Entries taken from a collection:

-- -- --

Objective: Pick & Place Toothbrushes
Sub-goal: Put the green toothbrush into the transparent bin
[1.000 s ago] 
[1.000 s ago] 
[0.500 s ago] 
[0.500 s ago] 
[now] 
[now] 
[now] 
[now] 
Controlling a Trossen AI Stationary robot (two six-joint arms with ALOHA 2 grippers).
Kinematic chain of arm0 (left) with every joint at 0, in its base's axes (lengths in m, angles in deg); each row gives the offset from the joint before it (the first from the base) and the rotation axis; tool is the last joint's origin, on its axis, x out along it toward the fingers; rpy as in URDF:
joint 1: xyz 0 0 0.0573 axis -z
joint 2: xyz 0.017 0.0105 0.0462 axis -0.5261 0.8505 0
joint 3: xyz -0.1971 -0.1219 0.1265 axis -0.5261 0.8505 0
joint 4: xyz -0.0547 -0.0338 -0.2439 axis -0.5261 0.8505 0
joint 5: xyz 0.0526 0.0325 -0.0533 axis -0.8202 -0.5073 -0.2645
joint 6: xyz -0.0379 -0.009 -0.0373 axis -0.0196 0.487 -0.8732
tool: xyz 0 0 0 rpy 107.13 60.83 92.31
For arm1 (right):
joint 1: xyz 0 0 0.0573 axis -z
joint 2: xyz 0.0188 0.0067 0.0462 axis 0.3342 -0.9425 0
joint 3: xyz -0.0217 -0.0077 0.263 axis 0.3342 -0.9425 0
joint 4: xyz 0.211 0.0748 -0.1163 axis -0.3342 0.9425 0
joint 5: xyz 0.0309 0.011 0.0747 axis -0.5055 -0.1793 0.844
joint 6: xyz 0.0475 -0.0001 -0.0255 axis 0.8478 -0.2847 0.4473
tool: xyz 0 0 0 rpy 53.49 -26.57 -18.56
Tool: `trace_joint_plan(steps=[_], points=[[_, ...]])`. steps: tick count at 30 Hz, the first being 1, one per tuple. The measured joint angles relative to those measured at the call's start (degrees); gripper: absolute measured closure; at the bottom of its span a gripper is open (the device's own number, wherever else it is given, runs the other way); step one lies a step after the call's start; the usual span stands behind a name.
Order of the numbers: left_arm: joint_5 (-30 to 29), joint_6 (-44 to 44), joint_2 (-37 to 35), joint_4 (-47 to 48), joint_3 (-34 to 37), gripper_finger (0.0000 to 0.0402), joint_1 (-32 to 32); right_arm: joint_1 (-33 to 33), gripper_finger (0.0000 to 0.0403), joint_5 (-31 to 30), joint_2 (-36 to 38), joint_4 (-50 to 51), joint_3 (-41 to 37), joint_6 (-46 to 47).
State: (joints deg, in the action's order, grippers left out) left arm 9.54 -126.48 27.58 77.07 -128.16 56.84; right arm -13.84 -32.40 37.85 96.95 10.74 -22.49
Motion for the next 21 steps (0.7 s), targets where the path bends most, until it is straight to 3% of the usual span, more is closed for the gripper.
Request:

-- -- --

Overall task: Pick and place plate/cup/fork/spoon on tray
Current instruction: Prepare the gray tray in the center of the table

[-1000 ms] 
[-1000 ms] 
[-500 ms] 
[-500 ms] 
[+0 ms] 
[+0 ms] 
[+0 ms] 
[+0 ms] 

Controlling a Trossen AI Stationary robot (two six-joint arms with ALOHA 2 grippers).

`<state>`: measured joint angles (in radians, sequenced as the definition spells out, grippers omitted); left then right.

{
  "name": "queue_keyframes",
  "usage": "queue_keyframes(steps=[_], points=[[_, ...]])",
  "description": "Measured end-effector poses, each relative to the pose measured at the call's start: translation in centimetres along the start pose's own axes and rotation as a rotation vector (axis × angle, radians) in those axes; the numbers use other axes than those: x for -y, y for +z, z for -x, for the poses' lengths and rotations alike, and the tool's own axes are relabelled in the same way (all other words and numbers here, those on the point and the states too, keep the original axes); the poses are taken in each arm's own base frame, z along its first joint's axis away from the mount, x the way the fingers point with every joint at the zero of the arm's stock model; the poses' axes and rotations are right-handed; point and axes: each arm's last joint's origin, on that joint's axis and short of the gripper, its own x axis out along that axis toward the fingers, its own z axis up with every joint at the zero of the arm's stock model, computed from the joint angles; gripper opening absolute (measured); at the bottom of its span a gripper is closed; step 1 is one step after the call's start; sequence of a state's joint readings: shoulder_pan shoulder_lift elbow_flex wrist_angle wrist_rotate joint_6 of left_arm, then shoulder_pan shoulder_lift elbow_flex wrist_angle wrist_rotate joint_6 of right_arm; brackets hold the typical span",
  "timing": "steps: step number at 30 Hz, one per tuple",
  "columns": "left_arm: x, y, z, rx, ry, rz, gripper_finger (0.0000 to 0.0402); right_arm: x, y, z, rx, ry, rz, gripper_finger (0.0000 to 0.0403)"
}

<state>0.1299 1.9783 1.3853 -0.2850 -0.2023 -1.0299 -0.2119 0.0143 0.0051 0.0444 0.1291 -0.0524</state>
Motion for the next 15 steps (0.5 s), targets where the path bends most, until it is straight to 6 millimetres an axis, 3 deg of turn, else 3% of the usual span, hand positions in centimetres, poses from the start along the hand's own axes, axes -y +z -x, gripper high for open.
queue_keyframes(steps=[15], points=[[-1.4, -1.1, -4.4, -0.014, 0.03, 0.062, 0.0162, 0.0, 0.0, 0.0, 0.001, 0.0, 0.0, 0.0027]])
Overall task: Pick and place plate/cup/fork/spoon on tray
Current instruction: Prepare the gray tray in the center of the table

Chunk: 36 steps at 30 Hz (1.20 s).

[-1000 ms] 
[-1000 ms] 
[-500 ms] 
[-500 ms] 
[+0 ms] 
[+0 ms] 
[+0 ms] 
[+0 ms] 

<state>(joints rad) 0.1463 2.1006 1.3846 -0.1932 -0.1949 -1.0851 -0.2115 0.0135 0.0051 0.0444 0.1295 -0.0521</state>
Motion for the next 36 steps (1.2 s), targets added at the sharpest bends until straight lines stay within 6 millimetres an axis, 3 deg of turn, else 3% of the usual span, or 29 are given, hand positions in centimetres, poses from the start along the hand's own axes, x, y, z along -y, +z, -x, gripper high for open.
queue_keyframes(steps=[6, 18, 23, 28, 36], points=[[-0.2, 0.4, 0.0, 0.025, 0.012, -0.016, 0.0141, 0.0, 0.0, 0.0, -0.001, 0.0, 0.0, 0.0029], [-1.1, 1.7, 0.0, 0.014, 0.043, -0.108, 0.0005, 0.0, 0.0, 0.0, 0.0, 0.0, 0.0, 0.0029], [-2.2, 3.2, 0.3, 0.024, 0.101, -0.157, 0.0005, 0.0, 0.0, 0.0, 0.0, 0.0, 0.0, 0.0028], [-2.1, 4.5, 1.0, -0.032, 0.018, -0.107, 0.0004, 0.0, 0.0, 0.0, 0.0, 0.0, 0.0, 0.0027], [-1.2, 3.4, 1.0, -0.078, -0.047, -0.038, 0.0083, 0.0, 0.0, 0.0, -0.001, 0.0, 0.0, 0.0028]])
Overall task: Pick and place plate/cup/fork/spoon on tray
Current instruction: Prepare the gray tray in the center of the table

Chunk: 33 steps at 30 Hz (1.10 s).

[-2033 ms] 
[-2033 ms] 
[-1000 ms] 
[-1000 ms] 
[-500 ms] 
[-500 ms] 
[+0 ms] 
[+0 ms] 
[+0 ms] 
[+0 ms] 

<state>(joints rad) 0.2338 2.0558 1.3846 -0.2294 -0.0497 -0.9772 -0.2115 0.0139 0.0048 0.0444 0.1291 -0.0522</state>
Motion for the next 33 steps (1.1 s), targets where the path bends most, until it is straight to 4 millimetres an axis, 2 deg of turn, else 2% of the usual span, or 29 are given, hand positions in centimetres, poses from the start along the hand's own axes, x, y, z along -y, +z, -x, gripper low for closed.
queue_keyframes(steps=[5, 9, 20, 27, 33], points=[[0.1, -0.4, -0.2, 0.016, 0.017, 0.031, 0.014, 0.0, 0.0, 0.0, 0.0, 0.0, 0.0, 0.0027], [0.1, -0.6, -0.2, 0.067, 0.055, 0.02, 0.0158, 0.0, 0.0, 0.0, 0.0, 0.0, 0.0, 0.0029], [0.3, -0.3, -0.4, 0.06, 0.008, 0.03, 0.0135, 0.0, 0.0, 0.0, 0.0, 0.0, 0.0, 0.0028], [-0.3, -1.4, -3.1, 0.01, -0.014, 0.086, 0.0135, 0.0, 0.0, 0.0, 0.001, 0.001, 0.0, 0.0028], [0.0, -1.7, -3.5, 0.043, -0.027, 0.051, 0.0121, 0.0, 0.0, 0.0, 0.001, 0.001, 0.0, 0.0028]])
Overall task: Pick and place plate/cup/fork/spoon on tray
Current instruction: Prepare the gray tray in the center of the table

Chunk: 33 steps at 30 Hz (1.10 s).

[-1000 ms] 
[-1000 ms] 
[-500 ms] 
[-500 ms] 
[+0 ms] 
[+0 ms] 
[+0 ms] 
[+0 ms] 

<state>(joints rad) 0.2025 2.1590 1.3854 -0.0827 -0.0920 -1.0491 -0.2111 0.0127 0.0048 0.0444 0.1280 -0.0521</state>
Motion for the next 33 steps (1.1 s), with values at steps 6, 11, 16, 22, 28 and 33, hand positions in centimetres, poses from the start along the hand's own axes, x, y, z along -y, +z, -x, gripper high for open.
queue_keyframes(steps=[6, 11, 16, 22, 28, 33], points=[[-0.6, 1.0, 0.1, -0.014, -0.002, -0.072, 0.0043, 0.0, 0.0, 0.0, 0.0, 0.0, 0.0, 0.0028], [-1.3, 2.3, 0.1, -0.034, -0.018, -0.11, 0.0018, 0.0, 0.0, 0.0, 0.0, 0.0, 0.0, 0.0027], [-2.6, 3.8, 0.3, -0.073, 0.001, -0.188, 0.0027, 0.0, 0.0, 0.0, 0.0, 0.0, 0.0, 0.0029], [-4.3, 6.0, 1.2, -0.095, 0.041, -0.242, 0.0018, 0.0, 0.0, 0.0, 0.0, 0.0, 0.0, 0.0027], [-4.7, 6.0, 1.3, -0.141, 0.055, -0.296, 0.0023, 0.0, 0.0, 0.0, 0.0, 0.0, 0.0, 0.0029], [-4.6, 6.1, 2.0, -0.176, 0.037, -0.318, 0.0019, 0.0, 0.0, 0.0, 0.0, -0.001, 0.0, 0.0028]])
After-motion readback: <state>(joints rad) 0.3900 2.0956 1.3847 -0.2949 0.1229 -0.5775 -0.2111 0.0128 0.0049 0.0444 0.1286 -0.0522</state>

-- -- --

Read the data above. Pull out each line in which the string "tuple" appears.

# YOUR RESPONSE
Tool: `trace_joint_plan(steps=[_], points=[[_, ...]])`. steps: tick count at 30 Hz, the first being 1, one per tuple. The measured joint angles relative to those measured at the call's start (degrees); gripper: absolute measured closure; at the bottom of its span a gripper is open (the device's own number, wherever else it is given, runs the other way); step one lies a step after the call's start; the usual span stands behind a name.
  "timing": "steps: step number at 30 Hz, one per tuple",

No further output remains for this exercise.